» **WHAT YOU WILL DO**:
Tell how many lines contain the string "white" in the material underneath; the reply is that number and no more.

» **DATA EXCERPTS**:
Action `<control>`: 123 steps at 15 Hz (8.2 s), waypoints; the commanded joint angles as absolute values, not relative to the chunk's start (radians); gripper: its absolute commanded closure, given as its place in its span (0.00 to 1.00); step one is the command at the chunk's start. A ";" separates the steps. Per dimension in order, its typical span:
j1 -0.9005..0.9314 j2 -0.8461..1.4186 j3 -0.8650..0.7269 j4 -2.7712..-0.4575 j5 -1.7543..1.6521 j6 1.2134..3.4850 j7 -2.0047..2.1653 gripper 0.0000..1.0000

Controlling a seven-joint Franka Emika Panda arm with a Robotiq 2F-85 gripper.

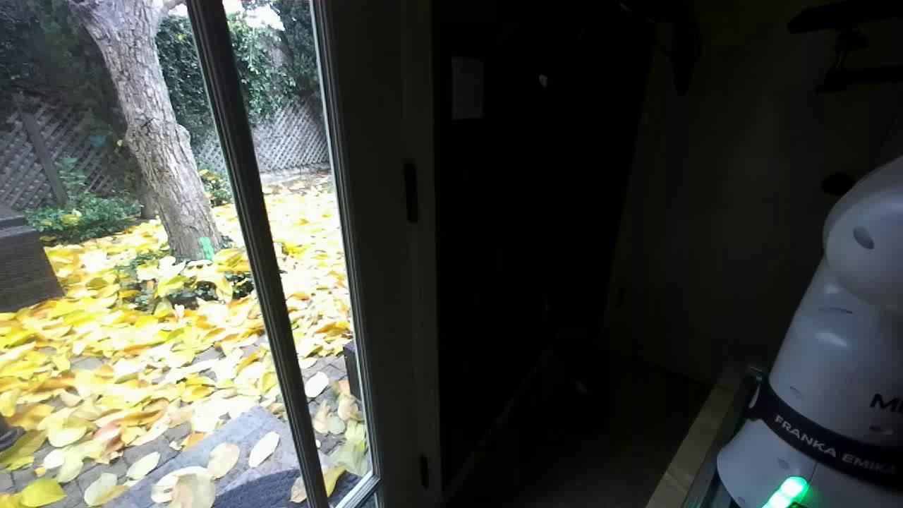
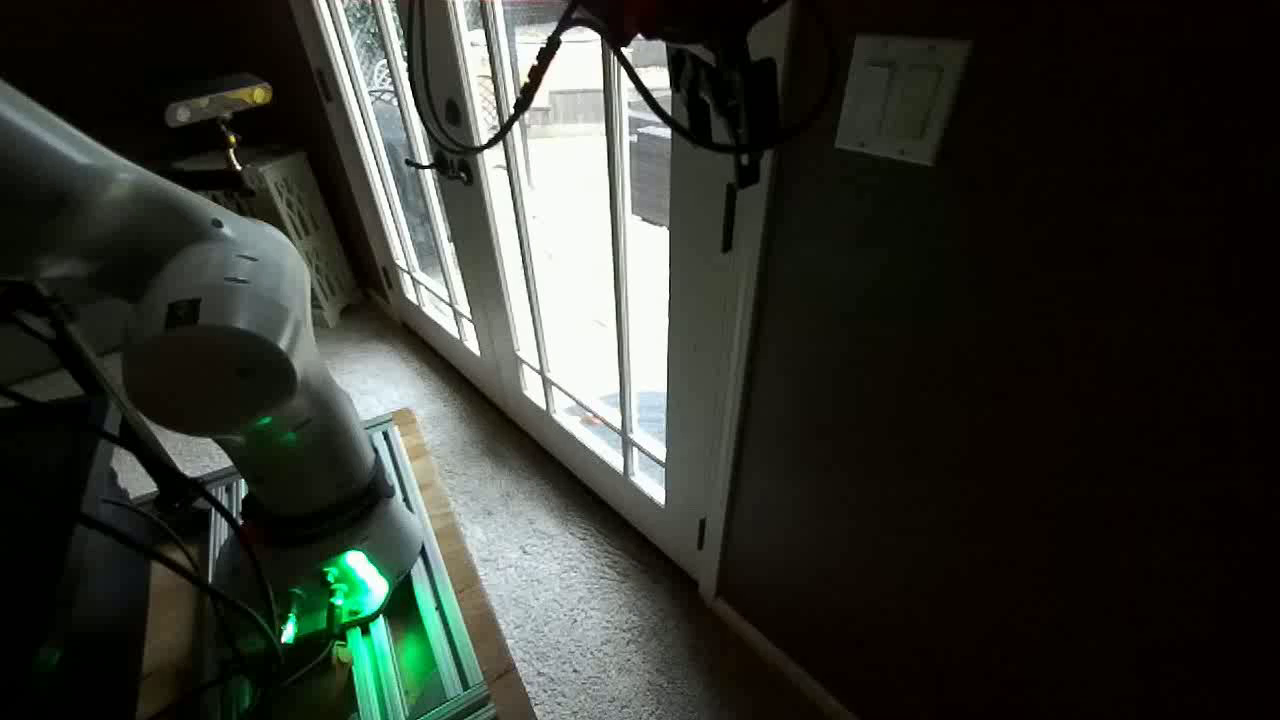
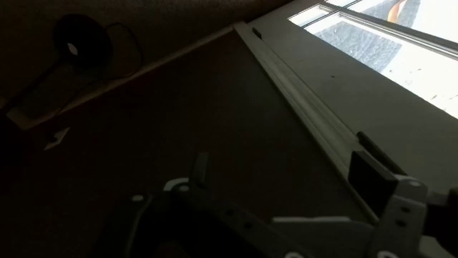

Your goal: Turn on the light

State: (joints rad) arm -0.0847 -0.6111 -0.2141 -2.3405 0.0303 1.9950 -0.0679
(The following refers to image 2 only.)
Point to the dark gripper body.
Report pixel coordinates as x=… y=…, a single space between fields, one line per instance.
x=682 y=23

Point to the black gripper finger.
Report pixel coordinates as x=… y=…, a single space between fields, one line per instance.
x=749 y=112
x=688 y=80

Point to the white wall light switch plate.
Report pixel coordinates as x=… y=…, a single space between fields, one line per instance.
x=897 y=97

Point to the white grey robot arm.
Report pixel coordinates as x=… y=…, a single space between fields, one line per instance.
x=223 y=344

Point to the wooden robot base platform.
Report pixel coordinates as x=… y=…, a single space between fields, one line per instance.
x=190 y=674

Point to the black door hinge upper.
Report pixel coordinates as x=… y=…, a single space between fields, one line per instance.
x=731 y=220

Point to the white french glass door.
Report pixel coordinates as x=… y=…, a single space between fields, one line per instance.
x=576 y=280

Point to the white lattice laundry basket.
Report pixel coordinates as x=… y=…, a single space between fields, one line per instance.
x=279 y=187

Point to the black monitor at left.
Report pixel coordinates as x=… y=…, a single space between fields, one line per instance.
x=69 y=598

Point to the dark door lever handle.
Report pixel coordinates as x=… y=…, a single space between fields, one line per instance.
x=446 y=166

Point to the stereo camera on stand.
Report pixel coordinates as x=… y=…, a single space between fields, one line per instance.
x=223 y=103

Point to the aluminium rail base frame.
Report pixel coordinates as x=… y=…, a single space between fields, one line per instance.
x=371 y=628

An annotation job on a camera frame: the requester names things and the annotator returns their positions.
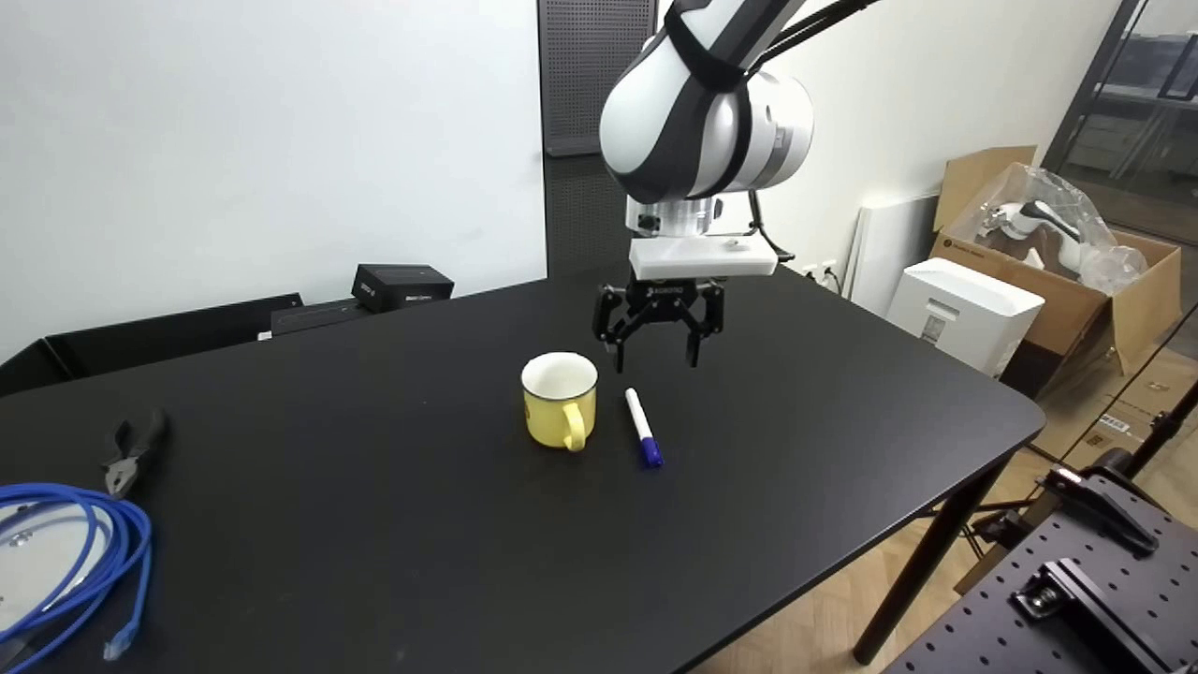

» **ANSWER SPACE**:
4